聽說一然被她前婆婆王梅欺負,在商場大打出手,兒子去給那位送了冥幣,放了狠話。白美香怔了怔,這真不是他兒子能做出的事,可她卻高興極了,走上來重重拍了他一巴掌:「臭小子,你怎麼怎麼靈。」
「你這剪刀、剪刀……」白紀川讓親媽把剪刀放下。
「做得好,對付這種老太婆,就要這麼狠,你跟她講道理有什麼用。」美香氣哼哼地說,「那次在病房裡,她那種態度,要不是因為一然,我當時肯定要跟她吵的。那時候我也想不到會有今天,如果當時我就有魄力讓你去搶一然,我肯定不會放過她,這麼好的兒媳婦她還不要,不要我要。」
美香手裡的剪刀咔嚓咔嚓,回去繼續剪蝦鬚,一面恨恨地說:「要是讓我碰到,她敢嘴巴不乾不淨,我肯定把她門牙都打下來。」
不過媽媽念著念著,又嘆息:「吵來吵去也沒意思,說起來一然的前夫不是什麼壞男人,真是作孽,希望他能找準自己的位置,不要和他老孃糾纏,自己好好過日子。」
「他現在挺好的,有了女朋友。」白紀川說,「女朋友還是一然認識的人。」
「我知道的。」美香不以為意地說,「一然都跟我講過。」
「她們第一次遇到也告訴你了?」白紀川不信。
「一起坐摩天輪是吧。」美香說。
白紀川不服氣:「你們這麼好?」
美香笑眯眯地說:「兒子,上海哪裡有摩天輪,媽媽也想去坐,想和你爸爸去坐坐。」
白紀川說:「上海當然有,白越生日的時候,一起去吧。」
美香笑道:「好呀,讓一然的爸媽也坐坐,不知道他們怕不怕高。」
半個小時後,白紀川帶著媽媽做的飯菜回家了,他下午就告訴一然,晚上會帶菜回去,一然就什麼也不準備。
進門時,一然正躺在地上,糕糕坐在她身邊,在她的腿上按啊按的,她朝老公招招手:「看看,養兒子有用了。」
糕糕只不過把媽媽當大型玩具,一然美其名曰兒子會給自己捏捏腿,但糕糕看到爸爸就張開手要抱抱,一下把她拋棄了。
一然爬起來要咬兒子,嚇得糕糕哇哇大叫,她就哈哈大笑著去餐桌邊看老公帶回來的菜。
「糕糕,委屈你了。」白紀川親親兒子,「媽媽有點傻,我們多讓讓她好不好?」
糕糕一臉鄭重地看著爸爸,雖然他聽不懂。
一然看見飯盒裡都是自己喜歡吃的菜,開心極了,立刻給婆婆打電話道謝,美香則是心疼兒媳婦前天和人打架,但是答應兒子暫時不說,於是比平時更溫柔地,叮囑一然要保重身體,別太辛苦。
掛了電話,一然就把兒子交給老公,自己坐在餐桌邊大快朵頤。
白紀川等給兒子餵飯後,自己才能吃,兩人商量起兒子的生日怎麼慶祝,一然不想大費周章地擺酒請客,就想自己家人聚聚。又因為是過年期間,清歌可欣他們也不好湊,也不把他們帶上,兩邊爸媽和他們一起吃頓飯就行了。
白紀川說:」我來安排好嗎,安排好了,給你一份計劃書。」
一然賊賊地看著老公:「訂書釘釘哪邊?」
白紀川笑:「左邊,左邊。」
一然記仇的,恨恨道:「你說你這個人多奇葩,哪有人訂右邊的,想想我那個時候真慫啊,你說什麼就是什麼。

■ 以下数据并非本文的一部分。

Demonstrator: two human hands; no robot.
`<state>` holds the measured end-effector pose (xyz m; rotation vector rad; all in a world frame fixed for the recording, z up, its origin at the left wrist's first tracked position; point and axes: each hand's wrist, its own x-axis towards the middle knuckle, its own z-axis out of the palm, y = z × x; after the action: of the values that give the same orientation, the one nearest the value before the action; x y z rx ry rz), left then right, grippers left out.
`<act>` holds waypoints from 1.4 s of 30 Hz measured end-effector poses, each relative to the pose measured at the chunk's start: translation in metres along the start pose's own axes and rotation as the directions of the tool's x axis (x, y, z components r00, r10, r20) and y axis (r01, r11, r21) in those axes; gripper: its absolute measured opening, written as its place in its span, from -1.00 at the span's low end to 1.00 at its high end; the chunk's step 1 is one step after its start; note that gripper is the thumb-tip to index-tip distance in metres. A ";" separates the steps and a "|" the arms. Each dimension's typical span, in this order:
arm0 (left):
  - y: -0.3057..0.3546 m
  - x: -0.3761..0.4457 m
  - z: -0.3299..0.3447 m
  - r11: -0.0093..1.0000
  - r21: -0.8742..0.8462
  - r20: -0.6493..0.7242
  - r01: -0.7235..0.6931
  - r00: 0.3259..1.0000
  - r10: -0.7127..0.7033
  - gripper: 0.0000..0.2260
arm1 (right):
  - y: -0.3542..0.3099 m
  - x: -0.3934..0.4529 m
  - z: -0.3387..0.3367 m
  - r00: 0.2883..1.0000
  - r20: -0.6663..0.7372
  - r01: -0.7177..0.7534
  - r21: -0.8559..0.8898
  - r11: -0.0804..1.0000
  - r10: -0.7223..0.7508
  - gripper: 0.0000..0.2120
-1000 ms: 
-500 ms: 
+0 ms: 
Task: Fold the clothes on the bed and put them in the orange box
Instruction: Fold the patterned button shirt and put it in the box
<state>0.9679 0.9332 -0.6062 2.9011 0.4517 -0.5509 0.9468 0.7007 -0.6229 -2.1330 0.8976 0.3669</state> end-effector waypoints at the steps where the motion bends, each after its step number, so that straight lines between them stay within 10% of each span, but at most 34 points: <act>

」
白紀川笑道:「現在你說什麼就是什麼,往後一輩子都是,還不行啊。」
一然搖頭:「不行,我的心靈上已經留下疤痕了。」
白紀川色眯眯地笑著:「在哪裡,晚上我好好看看。」
蔣誠這一邊,聽說白紀川登門拜訪,送了冥幣給親媽,媽媽在電話裡哭得那叫一個悽慘,可蔣誠卻覺得,白紀川沒在他家門口燒紙錢,已經是很客氣了。
他肯定是個不孝的兒子,是個混蛋的兒子,親媽被人這樣對待,他竟然還在替對方著想,倘若自己將來的兒子這樣對他,他肯定會傷心的,肯定會懷疑人生,可他相信自己絕不會變成媽媽那樣的人,傅瑤也不會變成那麼奇葩的婆婆。
「爸爸,白紀川不是無賴,不會無緣無故再來找你們麻煩,你可以放心。」蔣誠說,「他就是來嚇嚇媽媽,天知道夠不夠一個月的,講不定一個禮拜她就忘得一乾二淨了。」